Venus is far more Earth-like than Mars in its size (it is only 5 percent smaller than Earth), composition and surface gravity, but its harsh environment leaves little hope that the planet could ever host life. Yet it is still worth studying Venus to learn why it is the way it is—and how Earth could avoid a similar fate.
Venus could also help us understand newly discovered extrasolar planets. A surprising number of these planets lie very close to their stars, with revolution periods as short as a few days. So far most of these are massive “hot Jupiters” or “hot Neptunes,” but improving instruments should one day allow astronomers to find “hot Venuses.” If that happens, our sister planet would serve as an invaluable reference point for interpreting observations of distant worlds.
Venus is also an intriguing world in its own right. Although it is Earth-like in size and composition, there is no evidence of the kind of plate tectonics that continuously recycles our planet's crust. Nevertheless, Venus's surface is rich in volcanoes, lava flows and other geologic evidence of past tectonic activity. If tectonic activity is still going on, which might well be the case, studying it could give us important information about the planet's inner structure and dynamics.
The dynamics of the Venusian atmosphere are equally fascinating. The planet rotates on its axis once every 243 days—in a direction opposite to Venus's motion around the sun, unlike every other planet.* But its clouds take just four days to circulate, in a phenomenon known as superrotation, and this superrotation involves virtually the entire atmosphere, up to an altitude of 80 to 90 kilometers. The only exception is the poles, where spectacular, continuously changing vortices develop. Venus's atmospheric motion thus resembles a great, planetary-scale hurricane with two “eyes” residing on both poles. Scientists hope that studying Venus's atmospheric dynamics could help them understand how to predict terrestrial hurricanes and even control them.

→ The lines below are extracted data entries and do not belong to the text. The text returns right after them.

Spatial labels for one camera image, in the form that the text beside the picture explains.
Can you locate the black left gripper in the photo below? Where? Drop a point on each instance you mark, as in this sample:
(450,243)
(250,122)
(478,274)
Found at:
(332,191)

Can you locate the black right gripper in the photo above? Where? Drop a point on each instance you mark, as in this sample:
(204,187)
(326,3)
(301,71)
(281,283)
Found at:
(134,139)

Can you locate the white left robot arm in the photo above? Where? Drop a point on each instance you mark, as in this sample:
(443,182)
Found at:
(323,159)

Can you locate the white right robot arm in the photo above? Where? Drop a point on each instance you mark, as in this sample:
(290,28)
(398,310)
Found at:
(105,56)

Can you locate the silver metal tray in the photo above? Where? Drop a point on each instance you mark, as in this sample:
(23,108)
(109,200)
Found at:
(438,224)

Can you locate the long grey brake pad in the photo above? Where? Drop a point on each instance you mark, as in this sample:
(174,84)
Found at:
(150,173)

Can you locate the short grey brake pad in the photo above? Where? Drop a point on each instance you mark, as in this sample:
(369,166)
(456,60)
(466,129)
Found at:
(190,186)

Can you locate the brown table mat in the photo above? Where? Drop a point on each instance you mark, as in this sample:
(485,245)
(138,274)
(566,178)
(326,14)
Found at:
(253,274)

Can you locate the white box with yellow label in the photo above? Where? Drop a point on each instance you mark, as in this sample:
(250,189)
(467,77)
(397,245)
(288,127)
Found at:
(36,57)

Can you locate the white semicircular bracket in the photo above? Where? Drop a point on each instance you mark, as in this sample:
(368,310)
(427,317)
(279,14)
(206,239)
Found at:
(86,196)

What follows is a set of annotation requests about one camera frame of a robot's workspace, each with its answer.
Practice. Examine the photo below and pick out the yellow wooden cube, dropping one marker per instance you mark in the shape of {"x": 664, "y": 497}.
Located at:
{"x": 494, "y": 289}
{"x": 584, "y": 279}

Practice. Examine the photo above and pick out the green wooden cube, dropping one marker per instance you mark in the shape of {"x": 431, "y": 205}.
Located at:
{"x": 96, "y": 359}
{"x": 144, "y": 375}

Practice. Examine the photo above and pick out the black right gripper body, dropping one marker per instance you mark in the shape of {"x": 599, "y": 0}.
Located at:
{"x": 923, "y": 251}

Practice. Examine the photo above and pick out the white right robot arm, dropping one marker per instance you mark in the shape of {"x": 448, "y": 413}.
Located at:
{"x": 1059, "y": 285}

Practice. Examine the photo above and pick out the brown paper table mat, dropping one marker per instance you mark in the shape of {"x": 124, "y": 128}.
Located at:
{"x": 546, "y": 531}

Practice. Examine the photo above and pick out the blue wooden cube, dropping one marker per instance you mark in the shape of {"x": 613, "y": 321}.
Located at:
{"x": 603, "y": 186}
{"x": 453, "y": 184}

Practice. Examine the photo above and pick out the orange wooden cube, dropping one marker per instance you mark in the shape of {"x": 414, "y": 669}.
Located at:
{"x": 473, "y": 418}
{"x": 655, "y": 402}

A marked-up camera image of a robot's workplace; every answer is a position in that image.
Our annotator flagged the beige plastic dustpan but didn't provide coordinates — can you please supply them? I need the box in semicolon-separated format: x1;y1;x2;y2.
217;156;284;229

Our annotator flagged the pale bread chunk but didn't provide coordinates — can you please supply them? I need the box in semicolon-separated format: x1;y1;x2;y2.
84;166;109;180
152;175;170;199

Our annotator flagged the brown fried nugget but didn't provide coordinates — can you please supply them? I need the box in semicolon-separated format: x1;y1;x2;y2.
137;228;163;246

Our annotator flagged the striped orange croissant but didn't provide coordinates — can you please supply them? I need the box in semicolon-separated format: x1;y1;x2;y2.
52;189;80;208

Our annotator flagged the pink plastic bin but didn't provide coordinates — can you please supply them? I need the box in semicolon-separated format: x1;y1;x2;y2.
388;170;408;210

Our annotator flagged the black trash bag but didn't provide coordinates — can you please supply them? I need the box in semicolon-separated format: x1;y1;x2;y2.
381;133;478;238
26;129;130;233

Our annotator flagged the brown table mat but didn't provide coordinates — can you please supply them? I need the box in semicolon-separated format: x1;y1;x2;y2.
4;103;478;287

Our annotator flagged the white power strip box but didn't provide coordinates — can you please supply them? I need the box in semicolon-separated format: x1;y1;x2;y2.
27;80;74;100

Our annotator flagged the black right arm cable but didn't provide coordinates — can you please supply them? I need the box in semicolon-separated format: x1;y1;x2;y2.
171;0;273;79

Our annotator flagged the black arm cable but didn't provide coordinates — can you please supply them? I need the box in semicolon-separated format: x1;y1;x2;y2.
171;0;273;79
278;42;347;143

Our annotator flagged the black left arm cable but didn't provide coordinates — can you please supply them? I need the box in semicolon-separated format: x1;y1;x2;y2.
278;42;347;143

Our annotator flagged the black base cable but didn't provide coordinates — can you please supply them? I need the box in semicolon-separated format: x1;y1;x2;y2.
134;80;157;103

For the general public, the search for extraterrestrial life is probably the most important reason to do planetary exploration. Does Venus's hellish climate mean that any type of biology is strictly impossible there? Surprisingly, some experts say no. They argue that the abundant aerosol particles in Venus's atmosphere could in principle host some form of life. All the necessary components are there: a moderate thermal regime at 50 to 70 kilometers above the surface, liquid water and rich chemistry. Only future studies will show if this hypothesis, which seems fantastic, is true or not.
Yet despite all this scientific promise and Venus's proximity to Earth, the planet has been relatively poorly studied. Indeed, when the Venus Express mission was launched in 2005, it had been 20 years since the previous Venus probe. Only a tiny handful of probes have been launched since then. For all these reasons, planetary scientists around the world believe that we need a new campaign to investigate Venus, complete with orbiters, landing probes and flying platforms. We hope that funding agencies will agree.
*Editor's Note (7/6/16): This sentence from the print article was edited after it was posted online. The original misstated the number of Earth days it takes for Venus to complete one rotation on its axis.